As for the universe being an artifact set in motion: I'm sympathetic to the idea. I don't happen to believe in it, but it doesn't strike me as necessarily implausible. If the Cosmos *is* a creation, I'd like to know who did it!
Most people are an intellectual mess of unexamined and uncritical beliefs. (There is probably not an insignificant number of people who think the world is BOTH flat and round too.) So I am neither suprised nor particularly bothered by this kind of poll result. (In fact, in general, despite the popularity of these kinds of polls in the media, I pay virtually no attention to them except as predictors of how a political vote is likely to come out.)
--WMB as my real name
Terrifying.
When I was still a church-going sort, I worked it out in my head that the theory of the creation as stated in the Bible and evolution could go hand in hand, as long as you messed about with the concept of time.
God, being an immortal being, might well have created the Earth in seven days, as long as you consider on of God's "days" to be millions upon millions of years.
Because the order of how things were created wasn't that off, just the length of time it really took to make it happen.
It seems like such a simple way to meld the two theories, but having tried to get a couple of hard-core Creationists to buy into it has been more difficult than I might have imagined.
katie -- Interesting comment.

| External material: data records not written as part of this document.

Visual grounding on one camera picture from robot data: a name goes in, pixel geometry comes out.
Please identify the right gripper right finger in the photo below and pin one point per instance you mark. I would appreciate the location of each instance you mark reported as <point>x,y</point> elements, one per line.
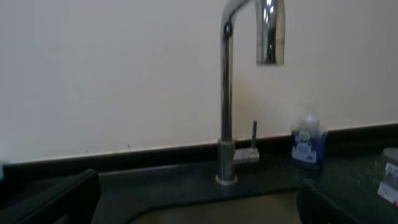
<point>317,208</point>

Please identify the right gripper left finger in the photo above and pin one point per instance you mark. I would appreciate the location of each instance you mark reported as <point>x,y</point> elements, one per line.
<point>56,205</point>

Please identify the blue soap bottle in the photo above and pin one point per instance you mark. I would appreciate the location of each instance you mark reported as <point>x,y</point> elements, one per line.
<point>308,146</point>

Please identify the clear jar with label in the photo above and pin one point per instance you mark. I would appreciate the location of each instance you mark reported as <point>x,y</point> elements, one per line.
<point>390,177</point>

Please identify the steel sink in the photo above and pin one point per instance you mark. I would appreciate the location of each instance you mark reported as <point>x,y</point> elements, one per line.
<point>233,211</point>

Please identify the steel tap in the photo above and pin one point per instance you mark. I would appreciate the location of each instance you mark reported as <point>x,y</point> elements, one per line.
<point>227,93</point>

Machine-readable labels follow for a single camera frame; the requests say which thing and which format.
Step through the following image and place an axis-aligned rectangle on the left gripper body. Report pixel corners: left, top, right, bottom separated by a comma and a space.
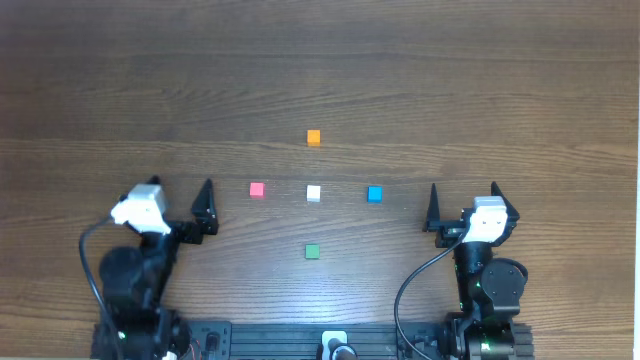
167, 219, 204, 246

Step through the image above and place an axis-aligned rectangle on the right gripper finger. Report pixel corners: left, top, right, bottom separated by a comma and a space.
490, 181, 521, 236
423, 182, 442, 233

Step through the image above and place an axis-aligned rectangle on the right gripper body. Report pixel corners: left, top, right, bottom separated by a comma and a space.
433, 209, 469, 249

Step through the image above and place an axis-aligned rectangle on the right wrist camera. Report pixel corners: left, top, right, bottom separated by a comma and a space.
462, 196, 509, 245

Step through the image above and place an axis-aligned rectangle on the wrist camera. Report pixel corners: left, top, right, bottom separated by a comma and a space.
110, 183, 172, 236
462, 196, 509, 245

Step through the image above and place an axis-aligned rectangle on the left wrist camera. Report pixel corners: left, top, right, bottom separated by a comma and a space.
110, 183, 172, 236

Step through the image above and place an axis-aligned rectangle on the mounting rail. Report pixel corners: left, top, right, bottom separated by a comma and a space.
92, 319, 536, 360

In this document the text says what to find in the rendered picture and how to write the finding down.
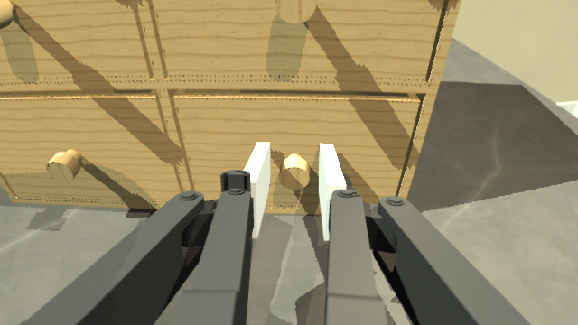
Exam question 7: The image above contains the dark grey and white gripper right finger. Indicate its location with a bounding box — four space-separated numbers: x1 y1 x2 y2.
318 144 531 325

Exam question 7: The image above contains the tan wooden chest of drawers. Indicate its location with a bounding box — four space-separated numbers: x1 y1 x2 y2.
0 0 461 209

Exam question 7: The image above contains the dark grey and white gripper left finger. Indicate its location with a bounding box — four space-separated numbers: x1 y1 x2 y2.
18 142 270 325

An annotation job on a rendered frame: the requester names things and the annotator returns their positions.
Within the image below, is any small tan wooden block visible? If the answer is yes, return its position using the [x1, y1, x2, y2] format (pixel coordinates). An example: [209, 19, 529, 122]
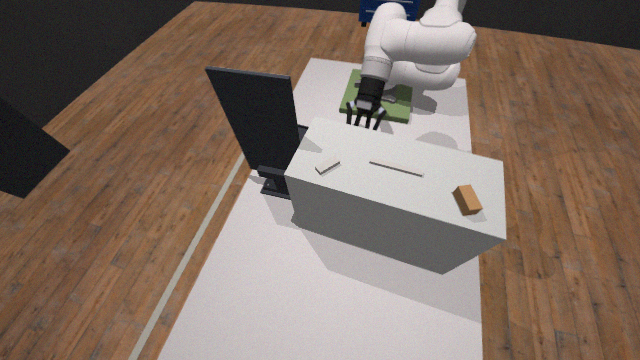
[453, 184, 483, 216]

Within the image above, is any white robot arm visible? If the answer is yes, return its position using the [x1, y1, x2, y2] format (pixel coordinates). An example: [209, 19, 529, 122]
[360, 0, 477, 104]

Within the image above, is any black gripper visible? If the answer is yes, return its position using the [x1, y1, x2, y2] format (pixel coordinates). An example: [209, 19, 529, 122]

But your "hard-core Creationists" are hard core precisely because they believe in a literal interpretation of the Bible. Bible says God created the world in 7 days, it MEANS 7 days. And counting all those "begats" and multi-hundred year lifespans of Biblical characters, we come up with 4004 B.C.E. as the year in which God created the world.
I grew up in the so-called Bible Belt and remember hearing in church how there actually were no such animals as dinosaurs. What God did when he made the world was to bury fake dino fossils to test our faith. So this would be my criticism of the "Museum of Creation" -- If you're going to buy into a literalist interpretation of the Bible, at least get your theology stright and don't put dinosaurs on Noah's ark 'cuz there WEREN'T any!
--WMB as my real name
Besides the incorrect assumption that Christian belief is always in line with a literal interpretation of the bible, there's also a misconception that science walks hand-in-hand with atheism. Someone mentioned that science deals only with ideas that can be falsified, which does not meen "prooven untrue." It means that something can be tested and verified or denied. As long as religion stays in the realm of the spiritual understanding and reveals information to humanity "as only the mortal mind may yet comprehend" then there is no conflict with science and religion. When science steps into the boundary of spirituality I will stop defending science. Richard Dawkins is a poor scientist and I have yet to meet anyone in academic scientific circles that defends his promotion of atheism through science. Science is agnostic, at best, being unable to qualify or quantify any religious claim. Fundamentalist Christianity, however, has been making dangerous progression into dictating viewpoints on the material world and claiming that any contradiction is immoral. Hooray for people who believe in evolution as a method established by an intelligent designer, but be careful of the dangerous fundamentalists who use that non-conflicting view to crowbar their way into getting you to reject a scientific understanding of the world. Denying an understanding of the world developed through the senses that God gave you is more of a sin than the fundamentalists hope to avoid.